Another example is the so-called clickbait, which refers to the practice of using sensationalised or deceptive titles (that act as “bait”).

Since marketers have heavily abused the latter, online readers have become very wary of these sorts of titles. I’m sure we’ve all clicked an article with a screaming title only to find ourselves sorely disappointed with the actual content.

Regardless of whether it’s a blog article, a podcast or a YouTube video, people will almost always choose to click through based on the title and the summary. Even if your content is pure gold, if you don’t make your title and initial paragraph interesting, no one will ever know, because they simply won’t click on it.

What does this mean for all of us?

Titles and intros are VERY IMPORTANT.

Based on what we’ve just discussed, you need something in between the clickbaity title and the boring one. So, let me introduce you to…


what are content hooks


In terms of general marketing, a “hook” may refer to things like taglines, slogans, etc. When it comes to content, however, a hook is the formulation of your offer composed in the most attractive way possible for your target audience. =

Hooks are nothing new and indeed they have existed since the dawn of time or at least the beginning of newspapers, though it’s debatable whether typical headlines should be defined as hooks or clickbait.

Good hooks are undoubtedly the main factor determining why people will read your content. A twist on a familiar subject will certainly make your piece more intriguing and unique, yet the hook is what gets people to even notice it in the first place.

Now that we know what the hook is, let’s see together some practical tips in regards to creating outstanding content hooks.

1. Speak Directly To Their Need

Your first sentence should immediately have the reader nodding along, thinking 'Yes, I have that problem!' or 'Yes, I want that!'

Whichever of the following techniques you use in your opening sentence, make sure it's always speaking to a genuine need that your target reader has. Don't waste time with fluff. Get right to the meat of that need.

Not only does this grab the reader's attention, but it also shows them that you understand them. And it also promises an efficient writing style. They see that you're not going to waste their time, and so they'll be willing to read a little more.

2. Ask a Question

The human mind is a question-answering machine. If we hear or read a question, it's difficult not to think about the answer. Wouldn't you agree? This is especially true when the question is about something already looming large in our thoughts.

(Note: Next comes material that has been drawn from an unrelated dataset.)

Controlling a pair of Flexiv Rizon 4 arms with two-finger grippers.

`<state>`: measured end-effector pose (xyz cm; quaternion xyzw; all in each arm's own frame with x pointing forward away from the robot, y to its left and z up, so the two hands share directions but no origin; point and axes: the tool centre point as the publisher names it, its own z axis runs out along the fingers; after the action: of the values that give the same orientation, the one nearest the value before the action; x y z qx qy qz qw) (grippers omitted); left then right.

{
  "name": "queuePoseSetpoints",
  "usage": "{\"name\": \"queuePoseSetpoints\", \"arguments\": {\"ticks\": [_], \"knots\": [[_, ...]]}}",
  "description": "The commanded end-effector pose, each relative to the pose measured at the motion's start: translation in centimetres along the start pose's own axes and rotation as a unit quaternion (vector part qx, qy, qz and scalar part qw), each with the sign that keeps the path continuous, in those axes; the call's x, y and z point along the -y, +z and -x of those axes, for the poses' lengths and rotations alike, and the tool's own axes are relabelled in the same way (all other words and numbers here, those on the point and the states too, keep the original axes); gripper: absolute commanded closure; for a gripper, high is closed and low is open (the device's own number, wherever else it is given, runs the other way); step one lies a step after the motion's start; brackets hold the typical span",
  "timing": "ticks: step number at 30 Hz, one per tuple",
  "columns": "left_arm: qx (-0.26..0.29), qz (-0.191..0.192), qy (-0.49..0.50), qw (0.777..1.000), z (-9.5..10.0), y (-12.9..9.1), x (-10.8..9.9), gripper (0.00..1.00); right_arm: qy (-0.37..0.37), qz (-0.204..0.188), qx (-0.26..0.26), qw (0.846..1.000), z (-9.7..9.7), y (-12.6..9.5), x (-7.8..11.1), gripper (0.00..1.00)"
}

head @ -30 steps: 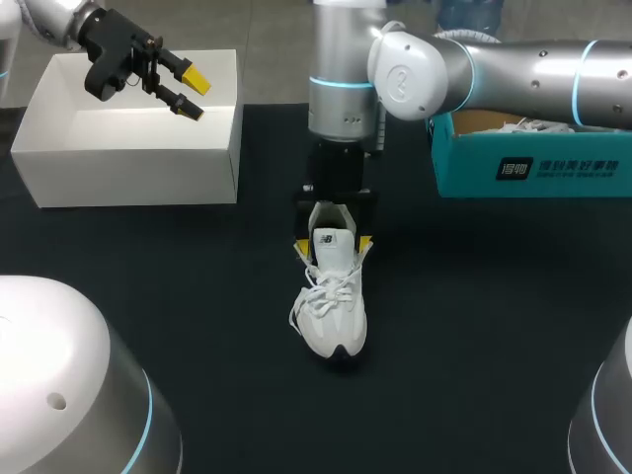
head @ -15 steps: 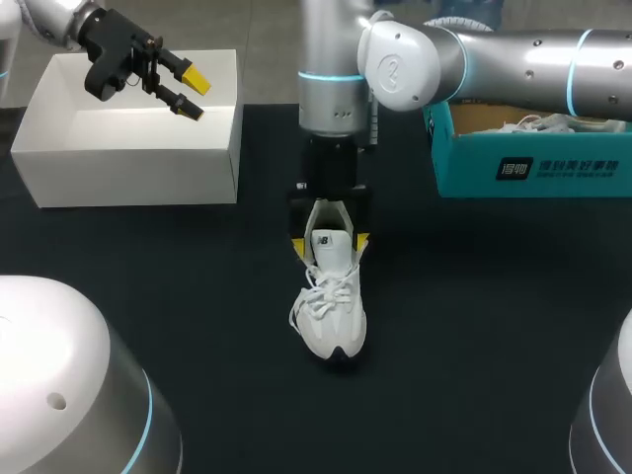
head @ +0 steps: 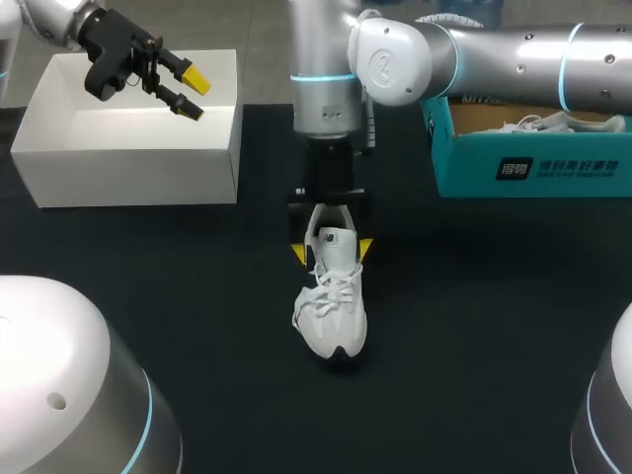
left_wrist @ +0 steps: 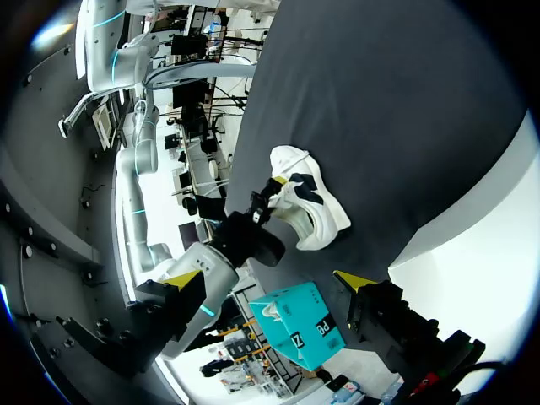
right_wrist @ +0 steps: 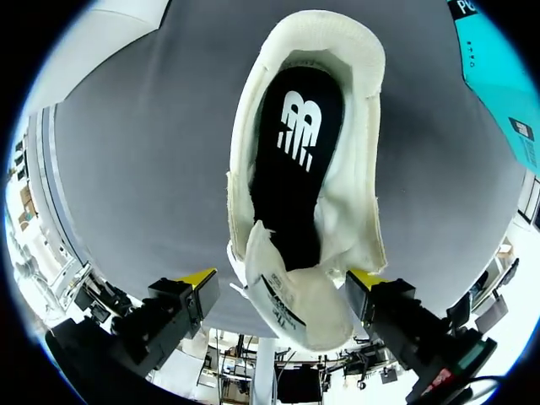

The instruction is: Take the shoe out of the shoebox, open the shoe tongue, remove and reinsert the insole, then place the shoe into the shoebox

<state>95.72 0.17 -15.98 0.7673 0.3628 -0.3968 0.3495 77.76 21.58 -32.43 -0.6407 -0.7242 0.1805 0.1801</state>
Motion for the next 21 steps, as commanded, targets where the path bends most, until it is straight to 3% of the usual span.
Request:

The purpose of your question could simply be to have them say 'Yes,' so they want to read more. As you may have noticed, I used that at the beginning of our article, because it’s fairly indicative of what I’m offering to teach you.

This is typically more adequate for hooks not within the title, but for subtitles of initial paragraphs, for example:

'Want to sell more pastries in your bakery? Here are 5 tips that are sure to help.'

Alternatively, you could bring a painful problem to their mind:

'Are you suffering from unsightly acne? Fortunately, there's a simple solution which is 100% based on your diet.'

You could ask a thought-provoking multiple choice question, such as:

'Quick question. Which of these factors is going to be most important for SEO in 2022?

  1. Quality of content
  2. Backlinks
  3. Keyword selection'

Or you might simply use a question to pique their curiosity:

'Did you ever wonder why your cat winks at you?'

3. Use the Magic Word 'You'

Yes, the ego will play a role even when it comes to the smallest things like this. We all know people love personalised items, but what may surprise you is that they equally love to read the words “you” and “your” (in lieu of a name).

Give your post an instantly personal feel by using these magic words in the first few lines.

No matter the industry, good blogs usually have a conversational style, where it's appropriate to address the reader directly in this way, as though you're friends having a chit-chat. It's simple, but it works.

“10 Best Products to Hydrate Your Skin in the Winter”

“How to Keep Your Home Clean with Minimal Effort: 15 Practical Tips”

'If you need to find a freelancing job fast, there are three ways to go about it.'

'Worried you might lose your key clients? Read these 7 methods to rebuild their trust and loyalty to you.'

4.Begin with a Success Story

As human beings, we're easily gripped by stories, especially if the story speaks to an experience or struggle in our own lives. Success stories in particular are inspiring in a way that few other things are for people.

You can provide this inspirational boost to your reader, starting with the very first words of your post. Tell your own success story, that of an existing customer of yours, or a story about someone else you know. Here's how you might open such a post:

'When I first decided to launch my own business, I was faced with two problems. I had zero starting capital and zero guidance...'

Success stories can also be used in titles, even if it seems counterintuitive to confine them in a few words. It may look something like this:

“How I got to 20K Visits per Day Using only Content and Zero Ads”

When you know your customer well, you know the success they're seeking to attain. Most likely, your brand can help them get there.

In your posts, tell stories that take them along that journey to success in their mind's eye. This not only grabs their attention, but it also allows you to bond with the reader over your shared problem.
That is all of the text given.